I suspect there has been a bit of a conspiracy of silence about the devastating impact of camellia petal blight in this country. Between camellia enthusiasts, growers and retailers, nobody has really wanted to own up publicly to the fact that it must irrevocably change the types of camellias we plant and they way we use them. The sad thing is that when it was first discovered in Wellington over a decade ago, it was only in two or three locations and if there had been a will, it could probably have been eradicated.

Camellia petal blight at the top, showing the distinctive white ring, merely botrytis on the lower flower

Camellias used to be the second biggest plant seller in this country (roses were number one) and it was the wide use of them in relatively large numbers which aided the spread of petal blight. It is a fungal spore which can travel, apparently, up to 5km on the winds as well as being transferred by infected blooms and soils. The overseas advice to rake up and burn all infected blooms to reduce the spread was simply impractical in a country where they are heavily used in informal hedges and windbreaks. Camellias are seen as utility garden plants in New Zealand and not as show blooms so people were never going to get out with the leaf rake to clear up every single affected bloom.

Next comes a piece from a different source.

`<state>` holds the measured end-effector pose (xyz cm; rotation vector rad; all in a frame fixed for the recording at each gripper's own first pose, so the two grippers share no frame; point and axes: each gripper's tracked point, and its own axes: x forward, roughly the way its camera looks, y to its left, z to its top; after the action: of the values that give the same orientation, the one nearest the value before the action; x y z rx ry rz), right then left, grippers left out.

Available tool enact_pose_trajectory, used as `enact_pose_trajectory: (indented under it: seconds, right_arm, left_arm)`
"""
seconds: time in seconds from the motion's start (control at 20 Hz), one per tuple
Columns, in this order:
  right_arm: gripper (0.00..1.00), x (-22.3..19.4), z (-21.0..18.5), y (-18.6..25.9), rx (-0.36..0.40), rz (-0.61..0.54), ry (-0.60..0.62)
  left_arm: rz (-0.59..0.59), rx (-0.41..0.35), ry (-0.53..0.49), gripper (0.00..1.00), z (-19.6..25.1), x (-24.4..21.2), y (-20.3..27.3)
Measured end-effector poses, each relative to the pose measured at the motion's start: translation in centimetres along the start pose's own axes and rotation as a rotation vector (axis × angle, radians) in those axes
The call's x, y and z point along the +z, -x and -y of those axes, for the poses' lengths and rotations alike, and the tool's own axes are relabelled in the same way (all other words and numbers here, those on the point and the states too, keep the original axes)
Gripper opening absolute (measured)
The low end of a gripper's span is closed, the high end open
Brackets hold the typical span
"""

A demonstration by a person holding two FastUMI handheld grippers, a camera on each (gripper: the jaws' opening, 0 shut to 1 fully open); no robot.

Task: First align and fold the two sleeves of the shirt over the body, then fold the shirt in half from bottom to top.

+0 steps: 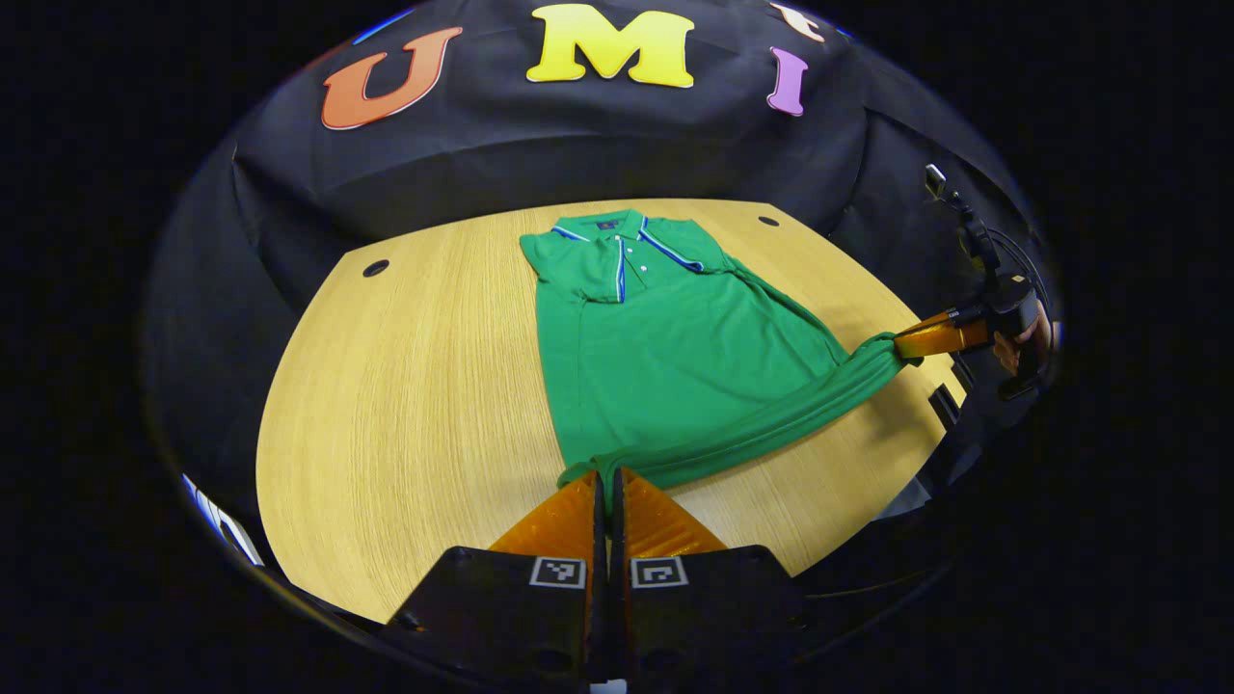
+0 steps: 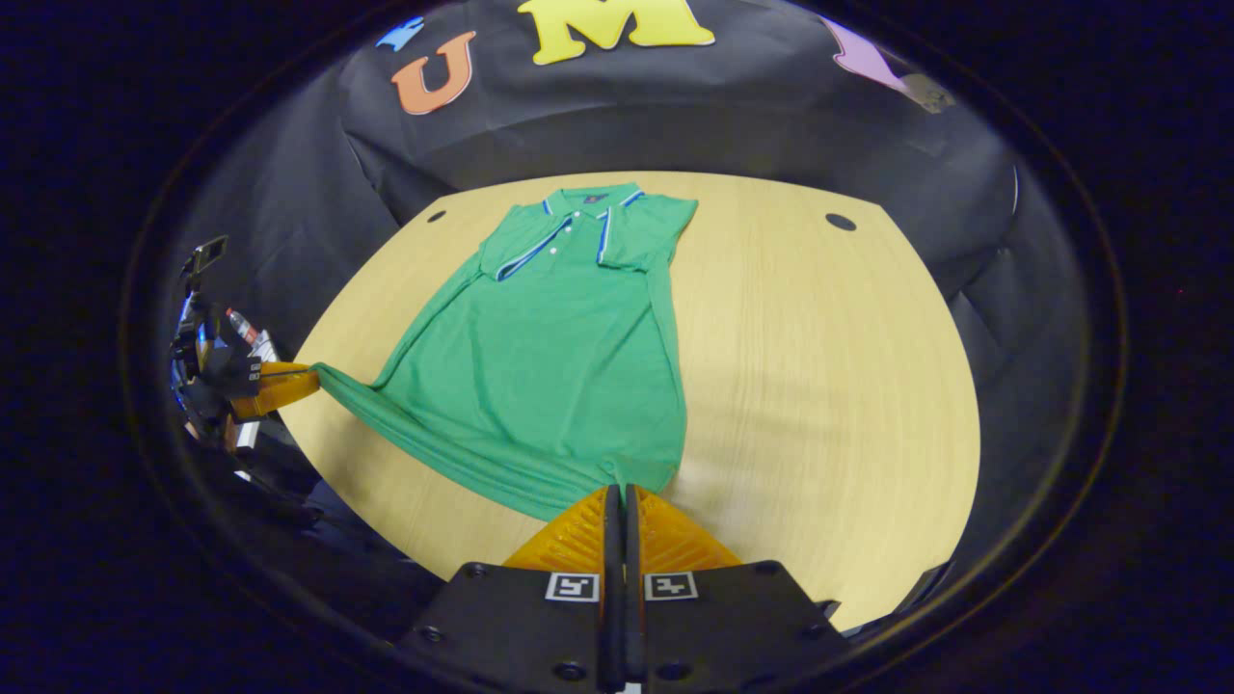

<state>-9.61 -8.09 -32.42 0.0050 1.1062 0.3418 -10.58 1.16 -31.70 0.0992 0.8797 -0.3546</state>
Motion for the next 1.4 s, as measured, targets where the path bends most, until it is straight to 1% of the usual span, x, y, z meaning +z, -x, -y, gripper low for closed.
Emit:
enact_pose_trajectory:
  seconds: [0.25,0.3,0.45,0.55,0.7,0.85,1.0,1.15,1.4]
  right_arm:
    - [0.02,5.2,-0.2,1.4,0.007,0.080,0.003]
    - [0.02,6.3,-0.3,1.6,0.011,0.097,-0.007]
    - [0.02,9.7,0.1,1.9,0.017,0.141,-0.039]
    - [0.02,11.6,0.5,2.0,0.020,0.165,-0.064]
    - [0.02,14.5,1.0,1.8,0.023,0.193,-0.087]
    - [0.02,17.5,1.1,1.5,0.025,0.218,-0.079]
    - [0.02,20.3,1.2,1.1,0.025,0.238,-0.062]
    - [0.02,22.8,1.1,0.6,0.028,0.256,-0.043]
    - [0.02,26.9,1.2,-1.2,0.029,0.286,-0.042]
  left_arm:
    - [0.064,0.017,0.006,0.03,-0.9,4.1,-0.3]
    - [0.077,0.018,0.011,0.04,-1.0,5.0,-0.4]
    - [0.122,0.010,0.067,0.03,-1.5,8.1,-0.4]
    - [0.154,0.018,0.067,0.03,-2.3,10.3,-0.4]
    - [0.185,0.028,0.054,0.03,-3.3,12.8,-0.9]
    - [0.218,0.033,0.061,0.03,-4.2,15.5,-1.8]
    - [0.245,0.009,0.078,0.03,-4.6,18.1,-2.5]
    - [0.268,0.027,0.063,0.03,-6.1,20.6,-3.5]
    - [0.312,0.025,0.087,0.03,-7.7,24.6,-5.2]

Botrytis shows up as a darker brown on the bush and has been with us for a long time but nowhere near as devastating as the more recently arrived petal blight.

Botrytis shows up as a darker brown on the bush and has been with us for a long time but nowhere near as devastating as the more recently arrived petal blight.

So petal blight has turned the annual flowering into something of a disappointment, particularly on the japonicas where mass display is a thing of the past. We have always had botrytis here, which can turn blooms to sludge on the bush but the combination of botrytis and petal blight has dramatically reduced the display. Botrytis shows up as darker brown markings whereas petal blight is a paler discolouration. When you turn the blooms over and flick off the calyx (the little hat that holds the petals together on the back), petal blight is revealed as a powdery white ring. Botrytis does not show that white ring. As the affected blooms reach the ground, they give rise to the mushrooms which form at the base of affected plants – these release the spore and the petal blight continues its self contained cycle. Alas the self grooming characteristic (where camellias drop spoiled blooms) so determinedly sought by Les Jury in his days of breeding, no longer apply. Blight means the blooms hang on way past spoiling.

Mark put camellia breeding on the backburner and is only now returning to it as the picture becomes clearer on the directions to pursue. They are still a wonderful and versatile plant but we need to explore different ways to use them in the garden.